I'm a total neophyte when it comes to Autograd, so I feel like I may be doing something very obviously wrong. However, I've spent a full day struggling on this.
I am trying to calculate the derivative of a function that includes a normal cdf. I had no success with Autograd, so I broke it up into smaller and smaller parts until I isolated the source of error as the Normal CDF. Here is a minimal working example:
import autograd.numpy as np
from autograd.misc.optimizers import adam, rmsprop, sgd
from autograd import grad
from autograd.scipy.stats import norm
def test_func(x,t):
return norm.cdf(x)
grad_test = grad(test_func)
def callback(params, t, g):
print(params, " Gradient: ", g, " Derivative: ", norm.pdf(params))
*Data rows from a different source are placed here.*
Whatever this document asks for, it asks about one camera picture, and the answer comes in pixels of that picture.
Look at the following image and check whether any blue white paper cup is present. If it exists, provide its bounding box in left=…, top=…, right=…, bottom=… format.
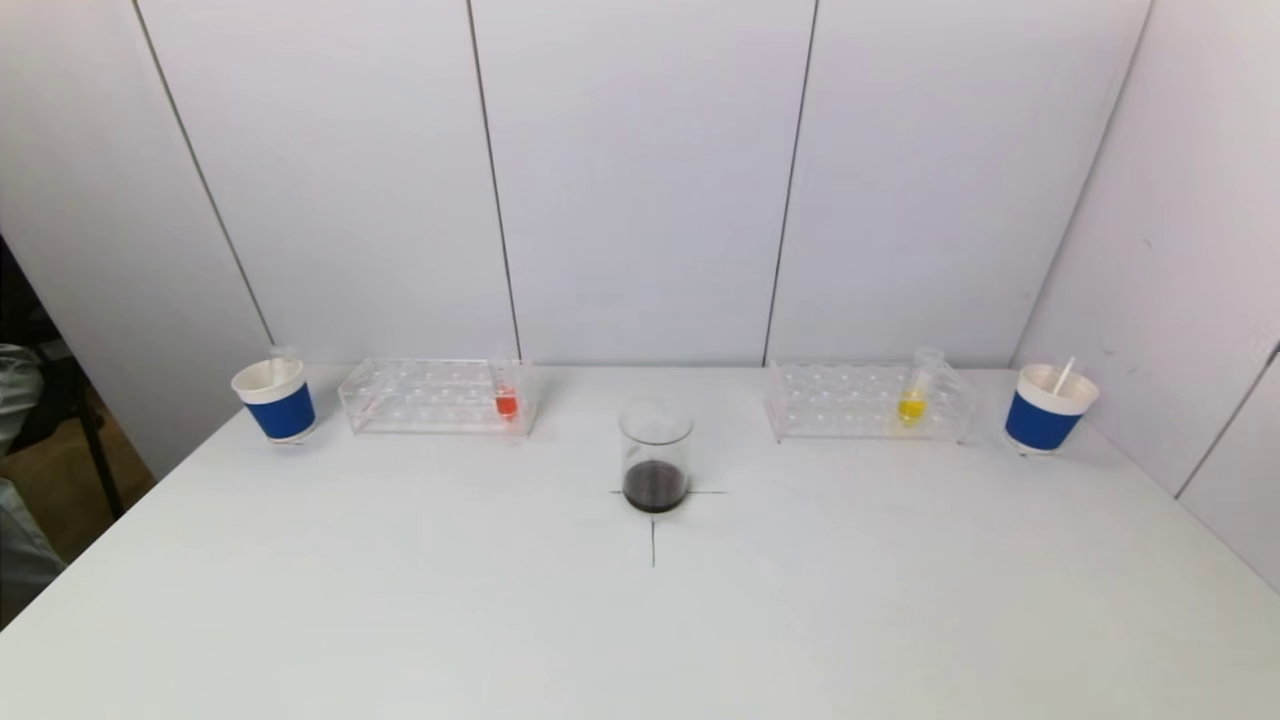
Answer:
left=232, top=357, right=318, bottom=444
left=1003, top=364, right=1101, bottom=456

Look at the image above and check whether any clear glass beaker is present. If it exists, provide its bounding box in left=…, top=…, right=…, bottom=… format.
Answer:
left=618, top=400, right=695, bottom=516

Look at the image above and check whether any yellow pigment test tube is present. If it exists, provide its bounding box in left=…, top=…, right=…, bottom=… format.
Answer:
left=896, top=346, right=947, bottom=428

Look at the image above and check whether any orange-red pigment test tube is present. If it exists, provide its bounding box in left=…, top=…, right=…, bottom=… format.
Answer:
left=485, top=343, right=523, bottom=422

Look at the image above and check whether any clear acrylic test tube rack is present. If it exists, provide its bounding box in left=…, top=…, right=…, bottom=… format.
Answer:
left=764, top=358, right=979, bottom=445
left=338, top=358, right=541, bottom=438

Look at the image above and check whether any black metal stand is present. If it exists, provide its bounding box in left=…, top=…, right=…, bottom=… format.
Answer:
left=55, top=355, right=127, bottom=519
print(adam(grad_test, 0.0 ,num_iters = 10, step_size= 0.1, callback = callback))
I know it doesn't make sense to optimize a CDF, I just did this to get the output from the callback, which is below:
0.0 Gradient: 0.24197072451914337 Derivative: 0.398942280401
-0.09999999586726883 Gradient: 0.26608524890906193 Derivative: 0.396952547641
-0.20013469787000787 Gradient: 0.2897227684832687 Derivative: 0.391032156046
-0.30048876968878535 Gradient: 0.31236074851454854 Derivative: 0.38133185077
-0.40113882898768705 Gradient: 0.33345215596996947 Derivative: 0.368102181121
-0.5021500752550674 Gradient: 0.35244319911051986 Derivative: 0.351686233767
-0.6035729426432459 Gradient: 0.3687944858147128 Derivative: 0.332508890217
-0.7054397817605528 Gradient: 0.38200507149861374 Derivative: 0.311062576619
-0.8077615706004915 Gradient: 0.391638389745137 Derivative: 0.287889684926
-0.910524672771251 Gradient: 0.3973485394632615 Derivative: 0.263562137446
The gradients calculated by Autograd dont match the theoretical derivative, represented by the normal PDF.
Am I implementing this incorrectly? I feel it's unlikely that such a widely used package would have a hole like this. How can I use Autograd (or other packages in Python) in order to get efficient numerical derivatives of a function that outputs a scalar.